In 1898, Roosevelt resigned his position as Assistant Secretary of the Navy…for active combat. When Cuba demanded independence from Spain, the U.S. sent troops to assist Cuban freedom fighters. Roosevelt led a hand-selected group of troops called the Rough Riders, who led a series of charges, including one up San Juan Hill, a pivotal victory for the Cuban-American alliance. Roosevelt would later call that occasion “the great day of my life.”

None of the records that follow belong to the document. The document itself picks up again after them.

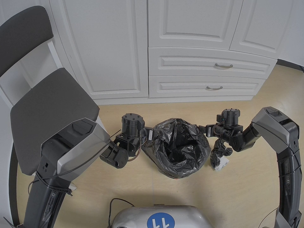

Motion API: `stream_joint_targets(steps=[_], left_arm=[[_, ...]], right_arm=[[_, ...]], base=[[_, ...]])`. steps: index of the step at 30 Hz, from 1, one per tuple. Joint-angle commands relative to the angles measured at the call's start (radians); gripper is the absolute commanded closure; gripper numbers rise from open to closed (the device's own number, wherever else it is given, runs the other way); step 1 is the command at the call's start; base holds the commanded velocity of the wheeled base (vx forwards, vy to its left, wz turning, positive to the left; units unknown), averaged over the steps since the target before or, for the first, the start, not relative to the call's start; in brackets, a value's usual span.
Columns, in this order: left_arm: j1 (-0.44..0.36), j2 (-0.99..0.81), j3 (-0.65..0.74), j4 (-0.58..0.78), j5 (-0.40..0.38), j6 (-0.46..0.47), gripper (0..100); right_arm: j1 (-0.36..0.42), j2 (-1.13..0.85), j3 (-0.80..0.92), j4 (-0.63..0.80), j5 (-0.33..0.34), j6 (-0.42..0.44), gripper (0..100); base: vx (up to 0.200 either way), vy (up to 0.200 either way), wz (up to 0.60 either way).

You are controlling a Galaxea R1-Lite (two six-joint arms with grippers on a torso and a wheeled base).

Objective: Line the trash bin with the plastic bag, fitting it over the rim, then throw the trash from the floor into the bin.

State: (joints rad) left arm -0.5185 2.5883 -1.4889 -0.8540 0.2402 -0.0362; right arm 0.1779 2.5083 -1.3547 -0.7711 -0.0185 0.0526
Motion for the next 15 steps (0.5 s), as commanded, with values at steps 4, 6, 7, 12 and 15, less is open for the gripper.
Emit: stream_joint_targets(steps=[4,6,7,12,15], left_arm=[[-0.009,-0.099,0.072,-0.019,-0.001,-0.002,0],[-0.021,-0.146,0.124,-0.020,-0.004,-0.005,0],[-0.029,-0.162,0.144,-0.020,-0.009,-0.005,0],[-0.058,-0.200,0.279,-0.019,-0.042,0.004,0],[-0.057,-0.177,0.312,-0.019,-0.053,0.013,0]], right_arm=[[-0.003,0.089,-0.063,0.027,0.002,0.039,0],[-0.006,0.089,-0.077,0.041,0.002,0.049,0],[-0.008,0.087,-0.078,0.041,0.002,0.053,0],[-0.009,0.073,-0.070,0.033,0.002,0.062,0],[-0.008,0.061,-0.064,0.030,0.002,0.062,0]], base=[[0.000,0.000,0.00],[0.000,0.000,0.00],[0.000,0.000,0.00],[0.000,0.000,0.00],[0.000,0.000,0.00]])
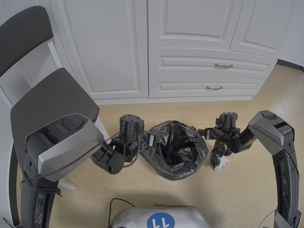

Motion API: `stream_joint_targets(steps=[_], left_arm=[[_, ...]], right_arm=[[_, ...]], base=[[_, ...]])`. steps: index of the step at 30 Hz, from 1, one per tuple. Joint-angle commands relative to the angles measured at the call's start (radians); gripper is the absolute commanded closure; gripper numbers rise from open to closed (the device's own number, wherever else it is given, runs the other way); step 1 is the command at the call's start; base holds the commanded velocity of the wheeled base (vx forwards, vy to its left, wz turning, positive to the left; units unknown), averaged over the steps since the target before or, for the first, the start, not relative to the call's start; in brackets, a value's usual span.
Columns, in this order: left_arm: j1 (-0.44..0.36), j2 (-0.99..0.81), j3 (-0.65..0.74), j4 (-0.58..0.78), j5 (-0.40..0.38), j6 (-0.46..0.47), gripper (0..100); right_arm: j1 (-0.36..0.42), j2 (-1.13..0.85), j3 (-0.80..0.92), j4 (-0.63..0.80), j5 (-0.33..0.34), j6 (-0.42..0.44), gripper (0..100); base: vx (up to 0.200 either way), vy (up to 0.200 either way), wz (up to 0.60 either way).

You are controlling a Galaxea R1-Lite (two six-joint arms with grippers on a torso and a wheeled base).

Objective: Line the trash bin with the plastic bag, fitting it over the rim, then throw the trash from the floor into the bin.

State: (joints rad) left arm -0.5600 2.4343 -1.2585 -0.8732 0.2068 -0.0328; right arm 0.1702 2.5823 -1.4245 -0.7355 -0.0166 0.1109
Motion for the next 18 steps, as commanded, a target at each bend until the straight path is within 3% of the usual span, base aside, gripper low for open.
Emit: stream_joint_targets(steps=[1,18], left_arm=[[-0.014,-0.009,0.082,0.000,-0.020,0.010,0],[0.072,0.129,-0.144,0.060,0.037,0.010,0]], right_arm=[[0.000,-0.016,0.009,-0.005,0.000,0.006,0],[-0.015,-0.059,0.019,-0.007,0.000,0.018,0]], base=[[0.000,0.000,0.00],[0.000,0.000,0.00]])
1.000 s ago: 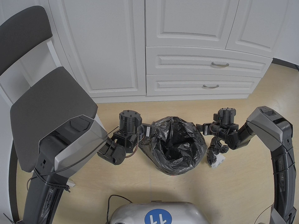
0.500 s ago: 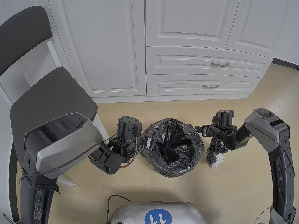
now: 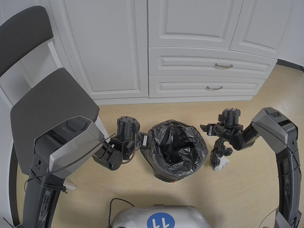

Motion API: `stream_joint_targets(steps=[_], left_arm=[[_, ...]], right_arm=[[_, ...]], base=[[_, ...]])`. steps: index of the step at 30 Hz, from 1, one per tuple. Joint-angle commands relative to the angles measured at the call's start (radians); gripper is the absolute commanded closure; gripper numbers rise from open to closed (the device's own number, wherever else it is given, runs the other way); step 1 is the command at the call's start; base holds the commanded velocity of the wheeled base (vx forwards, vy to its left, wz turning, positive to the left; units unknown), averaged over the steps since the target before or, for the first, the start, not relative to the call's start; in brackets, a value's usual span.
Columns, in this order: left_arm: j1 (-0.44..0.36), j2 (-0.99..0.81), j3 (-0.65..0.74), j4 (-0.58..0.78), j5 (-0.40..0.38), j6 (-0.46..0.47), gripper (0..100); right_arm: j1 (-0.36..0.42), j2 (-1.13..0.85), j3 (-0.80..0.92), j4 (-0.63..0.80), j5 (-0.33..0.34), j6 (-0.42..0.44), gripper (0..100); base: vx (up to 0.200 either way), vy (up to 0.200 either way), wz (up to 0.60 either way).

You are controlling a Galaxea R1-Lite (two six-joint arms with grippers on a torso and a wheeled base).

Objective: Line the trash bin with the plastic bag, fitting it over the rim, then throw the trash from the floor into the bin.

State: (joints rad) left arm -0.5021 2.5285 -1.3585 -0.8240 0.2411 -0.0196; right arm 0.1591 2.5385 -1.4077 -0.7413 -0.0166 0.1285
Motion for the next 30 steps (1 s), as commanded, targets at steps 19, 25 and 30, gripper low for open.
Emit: stream_joint_targets(steps=[19,25,30], left_arm=[[0.016,0.127,-0.211,0.066,0.026,-0.010,0],[0.013,0.139,-0.234,0.097,0.041,-0.011,0],[0.016,0.118,-0.243,0.097,0.041,-0.022,0]], right_arm=[[-0.001,-0.061,0.068,0.006,0.018,-0.003,0],[0.007,-0.069,0.092,-0.001,0.027,-0.006,0],[0.025,-0.142,0.151,-0.009,0.027,-0.013,0]], base=[[0.000,0.000,0.00],[0.000,0.000,0.00],[0.000,0.000,0.00]])
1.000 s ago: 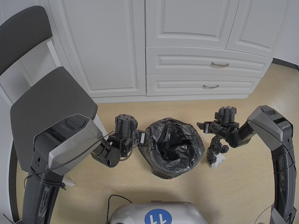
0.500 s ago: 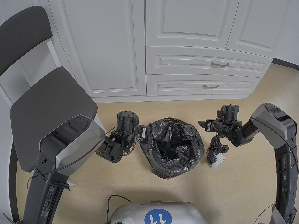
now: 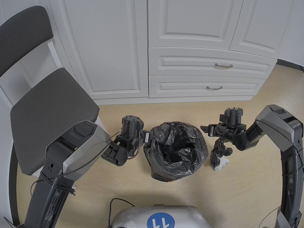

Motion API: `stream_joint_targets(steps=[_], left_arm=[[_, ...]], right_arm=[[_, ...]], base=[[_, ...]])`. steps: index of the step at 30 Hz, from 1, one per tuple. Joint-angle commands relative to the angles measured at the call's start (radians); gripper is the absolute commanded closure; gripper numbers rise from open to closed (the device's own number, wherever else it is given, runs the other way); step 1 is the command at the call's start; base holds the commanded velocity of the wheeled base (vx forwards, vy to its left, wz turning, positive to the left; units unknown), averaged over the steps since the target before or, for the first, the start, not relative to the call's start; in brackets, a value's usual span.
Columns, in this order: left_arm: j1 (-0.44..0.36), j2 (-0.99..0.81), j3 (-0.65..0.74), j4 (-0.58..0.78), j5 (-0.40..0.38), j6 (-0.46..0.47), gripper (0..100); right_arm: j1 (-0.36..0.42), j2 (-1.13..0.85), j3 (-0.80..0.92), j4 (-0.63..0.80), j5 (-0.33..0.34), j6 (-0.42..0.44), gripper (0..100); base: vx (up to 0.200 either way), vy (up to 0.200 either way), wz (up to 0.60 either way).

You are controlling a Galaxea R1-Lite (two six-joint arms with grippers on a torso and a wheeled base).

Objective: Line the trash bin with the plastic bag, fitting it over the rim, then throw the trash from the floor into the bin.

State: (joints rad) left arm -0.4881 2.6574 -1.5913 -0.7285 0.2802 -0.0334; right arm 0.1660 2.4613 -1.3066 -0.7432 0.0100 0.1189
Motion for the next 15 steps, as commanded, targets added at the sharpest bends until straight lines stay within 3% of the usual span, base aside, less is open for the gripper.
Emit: stream_joint_targets(steps=[1,8,9,15], left_arm=[[0.002,-0.037,-0.001,0.003,0.002,-0.016,0],[-0.003,-0.116,0.071,0.003,0.002,-0.023,0],[-0.007,-0.140,0.125,-0.008,0.002,-0.023,0],[-0.017,-0.159,0.194,-0.042,0.004,-0.023,0]], right_arm=[[0.037,-0.111,0.092,-0.010,0.001,-0.005,0],[0.141,-0.240,0.256,-0.013,-0.001,-0.082,0],[0.173,-0.237,0.294,-0.013,-0.004,-0.131,0],[0.176,-0.139,0.293,-0.013,-0.015,-0.200,0]], base=[[0.000,0.000,0.00],[0.000,0.000,0.00],[0.000,0.000,0.00],[0.000,0.000,0.00]])
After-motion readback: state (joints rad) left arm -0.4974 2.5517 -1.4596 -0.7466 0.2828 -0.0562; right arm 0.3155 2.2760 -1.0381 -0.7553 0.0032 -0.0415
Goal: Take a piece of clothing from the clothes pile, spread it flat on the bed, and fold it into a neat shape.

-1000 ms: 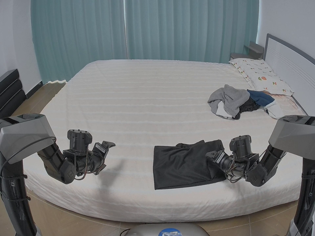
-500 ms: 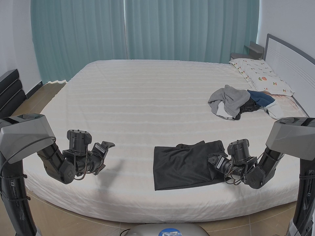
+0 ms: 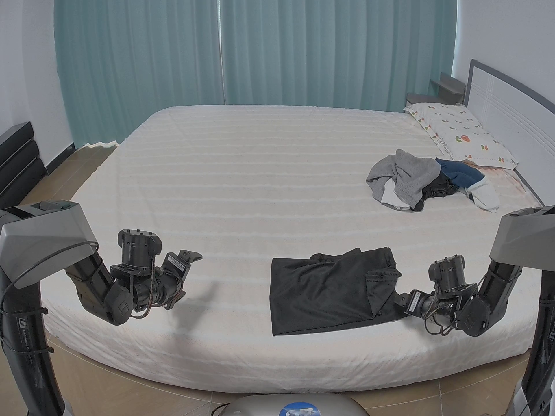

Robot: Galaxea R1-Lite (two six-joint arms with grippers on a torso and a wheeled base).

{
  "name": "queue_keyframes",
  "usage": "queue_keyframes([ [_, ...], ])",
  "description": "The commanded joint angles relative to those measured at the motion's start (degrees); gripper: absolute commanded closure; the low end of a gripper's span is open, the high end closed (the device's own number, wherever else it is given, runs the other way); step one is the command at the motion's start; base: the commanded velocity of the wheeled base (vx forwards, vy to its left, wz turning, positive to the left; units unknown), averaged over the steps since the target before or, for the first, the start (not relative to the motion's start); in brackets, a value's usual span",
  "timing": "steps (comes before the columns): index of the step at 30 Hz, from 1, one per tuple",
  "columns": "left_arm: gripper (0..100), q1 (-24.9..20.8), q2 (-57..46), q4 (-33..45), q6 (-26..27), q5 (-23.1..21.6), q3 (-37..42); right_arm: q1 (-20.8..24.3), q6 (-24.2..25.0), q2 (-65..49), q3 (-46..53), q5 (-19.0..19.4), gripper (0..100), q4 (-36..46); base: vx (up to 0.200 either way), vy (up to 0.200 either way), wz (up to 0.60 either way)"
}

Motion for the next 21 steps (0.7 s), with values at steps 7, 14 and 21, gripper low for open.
queue_keyframes([
  [7,0,0.01,0.1,-0.05,-0.01,0.0,-0.12,2.14,3.35,-1.42,-2.31,2.27,0,-4.05,0.0,0.0,0.0],
  [14,0,0.01,0.1,0.04,-0.1,0.0,-0.3,6.71,6.07,2.89,-9.17,0.25,0,-3.78,0.0,0.0,0.0],
  [21,0,0.01,0.19,0.13,-0.1,0.0,-0.39,7.41,6.07,7.55,-14.26,-2.21,0,-3.17,0.0,0.0,0.0],
])
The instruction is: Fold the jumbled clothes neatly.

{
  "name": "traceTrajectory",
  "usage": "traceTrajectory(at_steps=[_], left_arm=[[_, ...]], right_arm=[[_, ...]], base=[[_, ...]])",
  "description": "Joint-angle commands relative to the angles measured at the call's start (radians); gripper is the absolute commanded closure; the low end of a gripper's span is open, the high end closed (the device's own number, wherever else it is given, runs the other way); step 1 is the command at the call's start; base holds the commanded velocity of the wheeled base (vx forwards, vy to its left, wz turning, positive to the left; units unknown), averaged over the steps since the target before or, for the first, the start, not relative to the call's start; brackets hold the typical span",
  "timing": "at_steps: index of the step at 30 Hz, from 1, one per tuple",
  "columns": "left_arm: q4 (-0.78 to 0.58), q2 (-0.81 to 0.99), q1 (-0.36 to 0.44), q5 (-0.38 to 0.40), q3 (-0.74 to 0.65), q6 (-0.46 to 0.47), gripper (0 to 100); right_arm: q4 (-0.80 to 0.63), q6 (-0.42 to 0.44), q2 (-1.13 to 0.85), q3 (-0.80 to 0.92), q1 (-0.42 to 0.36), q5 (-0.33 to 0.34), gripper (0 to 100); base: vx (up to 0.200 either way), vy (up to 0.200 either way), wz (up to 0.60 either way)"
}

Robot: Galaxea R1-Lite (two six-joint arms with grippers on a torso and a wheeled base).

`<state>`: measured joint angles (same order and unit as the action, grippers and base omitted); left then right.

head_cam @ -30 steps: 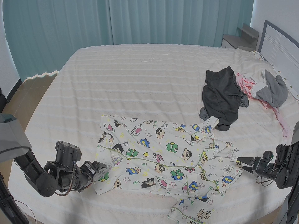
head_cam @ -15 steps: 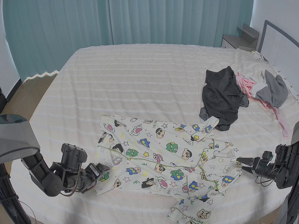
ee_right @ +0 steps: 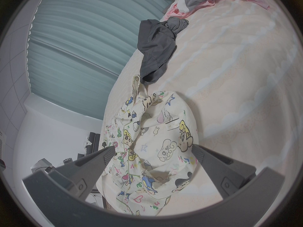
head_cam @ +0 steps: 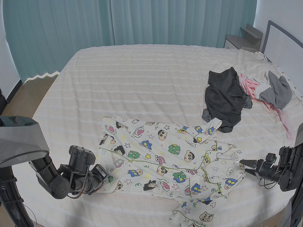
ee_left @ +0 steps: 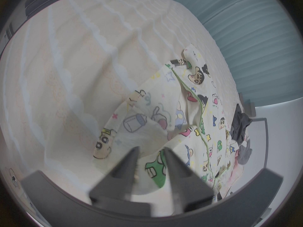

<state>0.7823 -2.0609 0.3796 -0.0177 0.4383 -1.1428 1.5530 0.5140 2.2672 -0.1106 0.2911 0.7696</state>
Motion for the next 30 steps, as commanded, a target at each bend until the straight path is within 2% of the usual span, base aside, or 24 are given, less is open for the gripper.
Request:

Football was extremely violent in the early 20th century, and effective safety gear was yet to be invented. More than 40 college football players died between 1900 and 1905, leading some schools to completely shutter their teams. President Roosevelt loved football, and didn’t want the sport to die. In 1905, he held a White House summit with football coaches and officials to discuss rule changes that would save lives and the game. Some of Roosevelt’s reforms: the forward pass, and calling plays dead and over when a player was tackled, ending deadly
pile-ons.

In 1901, after the death of President William McKinley, Vice President Roosevelt ascended to the highest office in the land. He left the White House in 1909, then decided to run as a third party candidate in 1912. On the way to the stage to deliver a stump speech in Milwaukee, a disgruntled barman shot Roosevelt in the chest at close range. It likely wouldn’t killed Roosevelt if not for his folded speech notes tucked into his breast pocket. And so, having just been shot and still suffering from a flesh wound — and bits of the bullet still in his chest — Roosevelt delivered his speech anyway. Only after he was done did he hit the hospital.